MOVING_AVERAGE(X,F) smooths the vector data X with a boxcar window of size 2F+1, i.e., by means of averaging each element with the F elements at his right and the F elements at his left. The extreme elements are also averaged but with less data, obviously. Leaving the edges intact. The method is really fast.
MOVING_AVERAGE2(X,M,N) smooths the matrix X with a boxcar window of size (2M+1)x(2N+1), i.e., by means of averaging each element with its surrounding elements that fits in the mentioned box centered on it. This one is also really fast. The elements at the edges are averaged too, but the corners are left intact.
NANMOVING_AVERAGE(X,F) or NANMOVING_AVERAGE(X,F,1) accept NaN's elements in the vector X; the latter interpolates also those NaN's elements surrounded by numeric elements.
NANMOVING_AVERAGE2(X,M,N) or NANMOVING_AVERAGE2(X,M,N,1) accept elements NaN's in the matrix X; the latter interpolates also those NaN elements surrounded by numeric elements.

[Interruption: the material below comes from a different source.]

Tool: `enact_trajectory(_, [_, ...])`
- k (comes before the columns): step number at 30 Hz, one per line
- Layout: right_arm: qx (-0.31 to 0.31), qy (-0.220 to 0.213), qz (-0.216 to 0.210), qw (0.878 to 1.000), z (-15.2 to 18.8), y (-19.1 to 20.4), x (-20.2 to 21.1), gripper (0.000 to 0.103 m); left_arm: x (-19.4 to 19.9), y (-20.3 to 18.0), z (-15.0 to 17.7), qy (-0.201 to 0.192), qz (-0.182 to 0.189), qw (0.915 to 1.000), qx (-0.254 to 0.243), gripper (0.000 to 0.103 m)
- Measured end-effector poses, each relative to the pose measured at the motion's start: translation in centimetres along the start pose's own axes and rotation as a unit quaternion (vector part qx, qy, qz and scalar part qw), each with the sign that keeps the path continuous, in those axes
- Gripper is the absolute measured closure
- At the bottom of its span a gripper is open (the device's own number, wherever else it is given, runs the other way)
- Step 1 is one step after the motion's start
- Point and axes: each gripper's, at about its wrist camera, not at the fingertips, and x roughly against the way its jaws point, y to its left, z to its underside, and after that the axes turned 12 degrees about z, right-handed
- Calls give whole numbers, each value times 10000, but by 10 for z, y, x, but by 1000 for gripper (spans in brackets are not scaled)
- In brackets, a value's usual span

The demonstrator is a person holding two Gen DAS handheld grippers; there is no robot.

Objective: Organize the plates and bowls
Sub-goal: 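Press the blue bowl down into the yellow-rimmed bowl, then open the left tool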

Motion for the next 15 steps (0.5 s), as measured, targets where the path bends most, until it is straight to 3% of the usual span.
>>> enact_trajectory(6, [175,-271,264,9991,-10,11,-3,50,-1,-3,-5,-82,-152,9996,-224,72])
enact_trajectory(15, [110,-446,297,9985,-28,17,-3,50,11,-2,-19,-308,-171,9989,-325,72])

[ New simple GAP filling ]:
SMOOTH_MAVERAGE(X,M,N,IND) this one smooths only the X(IND) elements. ignoring NaNs. This can be used to elimante GAPS on your data.
Each M-files has an example (see the screenshot).
Check below to see the CHANGES on v3.1.
Note: Looking the 2 dimensional code from MOVING_AVERAGE2.M (and RUNMEAN for some hints) somebody can easily make an N-dimensional MA. Would you?